**REQUIRED ACTION:** Every line below that carries the word "instance" needs to be copied.

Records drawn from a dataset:
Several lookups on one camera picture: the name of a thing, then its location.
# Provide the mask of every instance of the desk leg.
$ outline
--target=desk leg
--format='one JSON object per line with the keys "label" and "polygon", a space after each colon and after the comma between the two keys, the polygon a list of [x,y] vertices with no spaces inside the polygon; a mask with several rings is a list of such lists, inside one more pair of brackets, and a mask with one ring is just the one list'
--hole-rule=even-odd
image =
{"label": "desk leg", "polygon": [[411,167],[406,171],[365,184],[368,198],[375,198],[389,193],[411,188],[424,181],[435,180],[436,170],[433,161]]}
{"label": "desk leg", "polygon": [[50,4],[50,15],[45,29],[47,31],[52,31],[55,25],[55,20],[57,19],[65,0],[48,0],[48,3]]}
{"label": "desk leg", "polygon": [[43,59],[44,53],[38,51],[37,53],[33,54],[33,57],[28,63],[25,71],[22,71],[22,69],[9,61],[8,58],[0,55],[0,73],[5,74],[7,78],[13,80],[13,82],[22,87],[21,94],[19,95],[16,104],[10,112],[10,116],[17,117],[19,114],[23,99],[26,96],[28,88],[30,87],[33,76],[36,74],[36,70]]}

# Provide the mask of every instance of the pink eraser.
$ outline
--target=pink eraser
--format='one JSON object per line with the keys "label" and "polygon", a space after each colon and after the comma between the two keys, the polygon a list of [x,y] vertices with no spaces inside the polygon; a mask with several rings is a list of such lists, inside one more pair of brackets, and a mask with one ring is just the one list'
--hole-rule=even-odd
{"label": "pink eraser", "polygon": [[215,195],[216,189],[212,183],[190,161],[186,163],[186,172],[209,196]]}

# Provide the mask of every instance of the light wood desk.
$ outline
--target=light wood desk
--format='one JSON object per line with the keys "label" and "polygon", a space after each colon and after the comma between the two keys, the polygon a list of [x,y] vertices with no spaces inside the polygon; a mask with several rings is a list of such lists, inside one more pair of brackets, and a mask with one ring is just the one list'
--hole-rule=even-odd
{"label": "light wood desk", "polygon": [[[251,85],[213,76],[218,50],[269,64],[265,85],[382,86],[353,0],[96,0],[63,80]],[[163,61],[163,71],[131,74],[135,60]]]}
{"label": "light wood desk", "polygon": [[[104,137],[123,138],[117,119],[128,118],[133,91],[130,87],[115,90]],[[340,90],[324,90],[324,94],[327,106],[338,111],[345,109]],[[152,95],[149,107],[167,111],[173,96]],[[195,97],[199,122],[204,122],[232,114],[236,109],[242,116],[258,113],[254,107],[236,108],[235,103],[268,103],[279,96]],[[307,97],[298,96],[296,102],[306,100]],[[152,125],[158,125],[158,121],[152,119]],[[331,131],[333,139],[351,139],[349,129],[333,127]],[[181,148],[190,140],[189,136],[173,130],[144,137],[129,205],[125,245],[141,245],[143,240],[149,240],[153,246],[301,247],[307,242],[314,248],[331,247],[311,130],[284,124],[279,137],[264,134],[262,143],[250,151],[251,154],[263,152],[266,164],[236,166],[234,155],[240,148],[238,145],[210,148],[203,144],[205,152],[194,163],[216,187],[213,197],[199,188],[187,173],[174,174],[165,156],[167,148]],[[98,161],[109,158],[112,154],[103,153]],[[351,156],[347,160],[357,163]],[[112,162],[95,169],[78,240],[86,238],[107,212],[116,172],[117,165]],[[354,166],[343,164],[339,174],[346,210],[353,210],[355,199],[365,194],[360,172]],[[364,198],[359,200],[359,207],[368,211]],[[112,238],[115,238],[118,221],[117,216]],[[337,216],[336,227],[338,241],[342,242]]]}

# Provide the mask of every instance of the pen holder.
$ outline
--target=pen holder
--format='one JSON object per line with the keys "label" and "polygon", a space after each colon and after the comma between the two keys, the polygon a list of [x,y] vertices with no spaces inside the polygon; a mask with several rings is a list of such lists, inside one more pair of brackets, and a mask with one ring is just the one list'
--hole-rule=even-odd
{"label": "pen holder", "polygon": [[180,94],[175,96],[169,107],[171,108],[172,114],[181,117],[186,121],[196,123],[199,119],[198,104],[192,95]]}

**WRITTEN REPLY:**
# Provide the mask of every instance of the desk leg.
# Provide the mask of every instance of the pink eraser.
# Provide the mask of every instance of the light wood desk.
# Provide the mask of every instance of the pen holder.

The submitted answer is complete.